Unlike the more balanced The Crown, which shows the queen was concerned about Diana but didn’t know how to assist her, entrenched as she was in the concept that royals did not get divorced, come what may, Larran portrays the queen as cold and insensitive to Diana’s suffering. In her book The Queen and Di, Seward claims that Elizabeth had feelings for Diana, whom she had known for many years because Diana’s grandmother had been her lady-in-waiting, and that her death was a horrible waste.

Is Charles Really That Bad?

Similarly, the film Spencer portrays Charles as cold and unyielding, refusing to compromise with Diana or give up his romance with Camilla Parker Bowles. A more objective observer, once again, has a different perspective. Diana “mocked Charles’s ideas and refused to study her own briefing material or follow the advice of the courtiers entrusted to assist her,” according to Sally Bedell Smith, a former New York Times writer and a historian of the queen, Prince Charles, and Diana.

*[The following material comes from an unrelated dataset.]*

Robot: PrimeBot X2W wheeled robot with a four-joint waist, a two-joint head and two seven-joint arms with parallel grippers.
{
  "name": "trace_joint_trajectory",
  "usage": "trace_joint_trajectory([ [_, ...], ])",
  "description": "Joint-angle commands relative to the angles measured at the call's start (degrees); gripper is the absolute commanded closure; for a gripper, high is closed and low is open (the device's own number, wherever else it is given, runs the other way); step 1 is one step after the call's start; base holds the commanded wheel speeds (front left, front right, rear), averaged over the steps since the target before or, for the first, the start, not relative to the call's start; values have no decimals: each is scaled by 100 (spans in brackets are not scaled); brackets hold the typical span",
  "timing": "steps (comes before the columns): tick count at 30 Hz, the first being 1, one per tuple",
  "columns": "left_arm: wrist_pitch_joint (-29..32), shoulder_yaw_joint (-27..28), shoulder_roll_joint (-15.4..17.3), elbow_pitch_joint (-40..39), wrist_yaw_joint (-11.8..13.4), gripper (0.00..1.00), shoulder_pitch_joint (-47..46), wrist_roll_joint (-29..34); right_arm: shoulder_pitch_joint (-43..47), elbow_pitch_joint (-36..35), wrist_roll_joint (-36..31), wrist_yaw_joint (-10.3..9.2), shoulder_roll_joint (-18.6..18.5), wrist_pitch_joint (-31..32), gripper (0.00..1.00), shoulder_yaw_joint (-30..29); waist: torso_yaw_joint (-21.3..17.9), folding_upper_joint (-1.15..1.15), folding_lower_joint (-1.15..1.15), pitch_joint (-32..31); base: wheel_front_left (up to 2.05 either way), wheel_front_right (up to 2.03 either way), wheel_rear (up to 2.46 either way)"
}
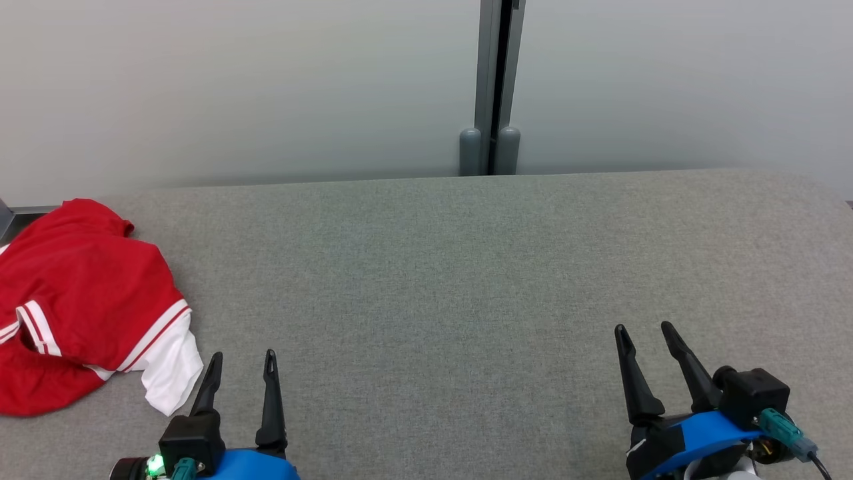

As their marriage deteriorated, she emotionally tortured Charles, teasing him about his medals and told him he’d never be king. Charles, to his credit, did not retaliate in like.” Diana was also the first to be unfaithful, according to Bedell Smith, having an affair with her bodyguard Barry Mannakee in 1985. Mannakee and James Hewitt became lovers the following November, when she was relocated out of her family. As with so many divorces, it’s evident that there are three sides to the story: his, her, and the truth.